The carriers were among seven ships that went down during the Battle of Midway in June 1942, a decisive victory for the United States against Japan in the Pacific Theatre.
On 16 October 2019, one ship, the Kaga, was discovered after an intensive search. Just a couple of days later, the wreckage of the Akagi was also found.
The Kaga is the first sunken Japanese aircraft carrier ever to be discovered. Up until now, only one other ship sunk in the Battle of Midway, the American USS Yorktown, had been located. It was found in 1998.
The astonishing discoveries were made by the research vessel Petrel, owned and operated by Vulcan Inc, a company established by the late Microsoft co-founder Paul Allen. Using an autonomous underwater vehicle (AUV) fitted with sonar, the wrecks were located deep below the surface.
The Kaga rests at 5,400 metres underwater, while the Akagi rests at 1,600 metres. Both are in the Central Pacific in the Papahanaumokuakea Marine National Monument, of which Vulcan documented more than 500 square miles over several weeks.
In the Battle of Midway, six months after Japan’s December 1941 attack on Pearl Harbor, the Japanese Navy hoped to inflict a final defeat on the US fleet by luring them into an ambush.
Yet thanks to code breaking, the plan was uncovered, and the US prepared its own ambush. Surprising the enemy as they approached Midway, the US inflicted devastating damage on the Japanese and changed the course of the war.
The battle involved four Japanese and three American aircraft carriers. All four of the Japanese carriers – Kaga, Akagi, Soryu, and Hiryu – also involved in Pearl Harbor, were sunk. The US lost carrier Yorktown and destroyer Hammann. Commenting on the discovery, Robert Kraft, director of sub-sea operations for Vulcan Inc, said:
This project is significantly different from previous missions as it required a level of investigation, analysis, and survey of a carrier-based engagement initially separated by over 150 nautical miles.
It was a major carrier-to-carrier battle that left its eerie evidence strewn for a total area covering thousands of square nautical miles across the ocean floor.
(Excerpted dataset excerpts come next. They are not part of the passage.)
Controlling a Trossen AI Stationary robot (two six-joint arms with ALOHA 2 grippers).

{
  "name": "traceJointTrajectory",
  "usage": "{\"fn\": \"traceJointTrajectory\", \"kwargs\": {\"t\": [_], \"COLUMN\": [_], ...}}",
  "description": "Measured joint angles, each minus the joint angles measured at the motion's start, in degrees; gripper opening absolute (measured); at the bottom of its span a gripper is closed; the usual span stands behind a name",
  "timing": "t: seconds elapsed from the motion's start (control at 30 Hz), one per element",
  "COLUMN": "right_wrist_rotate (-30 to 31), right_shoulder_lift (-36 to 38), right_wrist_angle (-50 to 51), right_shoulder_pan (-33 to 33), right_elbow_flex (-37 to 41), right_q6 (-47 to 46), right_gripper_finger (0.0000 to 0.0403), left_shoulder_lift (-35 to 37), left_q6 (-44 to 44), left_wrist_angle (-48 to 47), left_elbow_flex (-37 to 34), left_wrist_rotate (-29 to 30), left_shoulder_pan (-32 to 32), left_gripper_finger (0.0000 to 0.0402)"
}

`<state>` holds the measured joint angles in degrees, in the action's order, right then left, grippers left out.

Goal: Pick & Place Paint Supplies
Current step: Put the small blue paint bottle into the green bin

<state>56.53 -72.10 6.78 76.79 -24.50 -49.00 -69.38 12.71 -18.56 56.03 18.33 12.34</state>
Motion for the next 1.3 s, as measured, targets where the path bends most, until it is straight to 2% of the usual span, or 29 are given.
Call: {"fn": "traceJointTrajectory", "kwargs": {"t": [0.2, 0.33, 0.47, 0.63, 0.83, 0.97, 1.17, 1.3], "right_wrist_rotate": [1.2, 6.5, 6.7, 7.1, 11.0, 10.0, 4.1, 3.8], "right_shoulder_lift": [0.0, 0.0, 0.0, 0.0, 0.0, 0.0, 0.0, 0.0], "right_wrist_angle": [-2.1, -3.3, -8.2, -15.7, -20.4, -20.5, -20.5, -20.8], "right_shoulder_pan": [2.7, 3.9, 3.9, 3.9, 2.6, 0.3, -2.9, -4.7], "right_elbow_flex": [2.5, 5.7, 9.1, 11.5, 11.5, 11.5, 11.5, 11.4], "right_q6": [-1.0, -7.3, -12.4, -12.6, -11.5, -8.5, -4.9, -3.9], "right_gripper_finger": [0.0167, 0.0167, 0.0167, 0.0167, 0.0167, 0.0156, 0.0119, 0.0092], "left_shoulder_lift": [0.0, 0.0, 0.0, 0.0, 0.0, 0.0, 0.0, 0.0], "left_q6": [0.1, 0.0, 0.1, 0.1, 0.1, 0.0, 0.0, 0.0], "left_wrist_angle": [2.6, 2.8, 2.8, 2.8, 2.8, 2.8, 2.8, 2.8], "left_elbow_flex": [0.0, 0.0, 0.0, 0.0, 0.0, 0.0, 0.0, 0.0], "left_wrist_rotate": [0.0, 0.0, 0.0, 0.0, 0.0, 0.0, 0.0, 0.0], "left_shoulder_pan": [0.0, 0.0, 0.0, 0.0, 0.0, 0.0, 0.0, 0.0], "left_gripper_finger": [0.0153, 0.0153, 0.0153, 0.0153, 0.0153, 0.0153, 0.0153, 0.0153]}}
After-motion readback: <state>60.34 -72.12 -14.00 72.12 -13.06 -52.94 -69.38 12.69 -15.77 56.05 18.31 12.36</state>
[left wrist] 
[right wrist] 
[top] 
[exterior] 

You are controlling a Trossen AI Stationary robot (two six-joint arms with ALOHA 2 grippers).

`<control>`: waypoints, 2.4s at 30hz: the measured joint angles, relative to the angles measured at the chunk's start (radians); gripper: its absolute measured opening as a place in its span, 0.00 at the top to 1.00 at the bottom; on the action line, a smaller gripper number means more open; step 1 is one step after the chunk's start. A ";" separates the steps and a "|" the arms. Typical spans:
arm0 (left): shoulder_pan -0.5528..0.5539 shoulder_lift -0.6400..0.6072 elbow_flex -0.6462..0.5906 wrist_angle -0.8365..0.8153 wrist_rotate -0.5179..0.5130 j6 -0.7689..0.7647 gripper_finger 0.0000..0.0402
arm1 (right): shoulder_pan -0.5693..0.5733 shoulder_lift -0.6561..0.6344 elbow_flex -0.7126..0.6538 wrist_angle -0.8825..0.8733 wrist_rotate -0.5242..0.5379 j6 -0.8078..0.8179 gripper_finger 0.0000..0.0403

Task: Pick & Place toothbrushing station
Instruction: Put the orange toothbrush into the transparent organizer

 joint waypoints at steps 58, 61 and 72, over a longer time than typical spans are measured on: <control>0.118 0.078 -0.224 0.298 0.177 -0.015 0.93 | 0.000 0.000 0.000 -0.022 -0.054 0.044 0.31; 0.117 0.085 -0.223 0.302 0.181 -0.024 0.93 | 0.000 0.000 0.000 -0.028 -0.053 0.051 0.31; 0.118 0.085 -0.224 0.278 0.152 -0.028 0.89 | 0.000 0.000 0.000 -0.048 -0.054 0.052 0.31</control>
With each piece of debris and each ship we discover and identify, our intent is to honour history and those who served and paid the ultimate sacrifice for their countries.
Petrel is a 250-foot research vessel which, due to its advanced underwater equipment, is one of the few ships on the planet capable of exploring depths of up to 1,800 metres.
Its crew has discovered over 30 sunken warships, including USS Hornet, USS Wasp, and, most famously, USS Indianapolis. Additional expeditions have resulted in the discovery of the Japanese battleship Musashi and the Italian WWII destroyer Artigliere.